Pour terminer, et sans suspecter quiconque de machiavélisme, je redoute que suite à des négociations dont je ne sais pas aujourd’hui ni si elles auront lieu, ni dans l'affirmative avec qui et dans quel cadre, les parties les plus provocatrices de ce projet de texte soient revues dans un sens plus respectueux tant de notre personne que de notre métier mais que passe comme une lettre à la poste ce que j'ai essayé de décrire, à savoir cette "pénitentiarisation" de l'enseignement en milieu carcéral.

Si tel était le cas, nous pourrions alors penser avoir remporté une victoire, certes non négligeable, mais avoir aussi "remporté" la défaite majeure concernant les conditions d'ordre essentiel, fondamental, ‑ oserai-je éthique ? ‑ de notre profession, mieux de notre métier.

Fassent le ciel et d'autres ‑ syndicats, collègues, hiérarchie de l’éducation nationale, pourquoi pas, on peut rêver ‑ que je me trompe.

Cela étant, je ne suis pas un défenseur intransigeant du statu quo, mais c'est une autre histoire.

JM Blanc

Nîmes le 10 décembre 99

Lors du colloque de Suresnes, en décembre 2001 (voir le sous-chapitre 3.1. D’un colloque l’autre), il ne fut pas une fois question de cette circulaire dont la version définitive était parue un tout petit plus d’un an auparavant, en octobre 2000 exactement. En famille, on ne parle pas de ce qui fâche !

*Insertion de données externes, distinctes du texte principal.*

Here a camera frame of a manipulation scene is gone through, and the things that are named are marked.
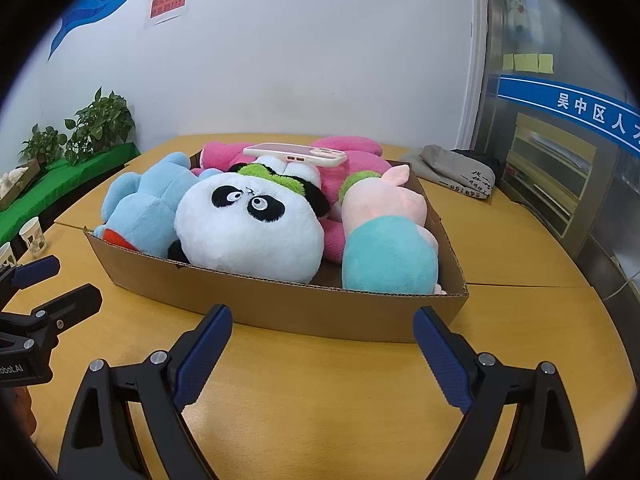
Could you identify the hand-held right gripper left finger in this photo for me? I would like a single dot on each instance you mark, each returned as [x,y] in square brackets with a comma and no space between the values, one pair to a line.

Pour en terminer avec cette circulaire, la version définitive ne faisait plus état que d’une "organisation du service [ ] partout ou cela est possible sur 40 semaines, dans le respect des obligations de service des enseignants, calculées sur 36 semaines, et avec l’accord formel des intéressés". Quant aux nominations, la commission mixte n’intervenait plus que lors de la première affectation, comme cela se pratique à propos de beaucoup de postes dits à profil. Par ailleurs, "A l’issue de cette première année, les personnels peuvent, s’ils le souhaitent, retrouver leur affectation sur ce poste." c’est à dire celui qu’ils occupaient précédemment et dont ils étaient restés titulaires. Enfin, entre autres perles, la circulaire prenait le soin de spécifier que "les enseignants peuvent de droit solliciter un entretien avec leur supérieur hiérarchique." On croît rêver ! Une analyse détaillée des textes relatifs à l'enseignement en milieu pénitentiaire est l'objet du cinquième chapitre intitulé Des textes réglementaires.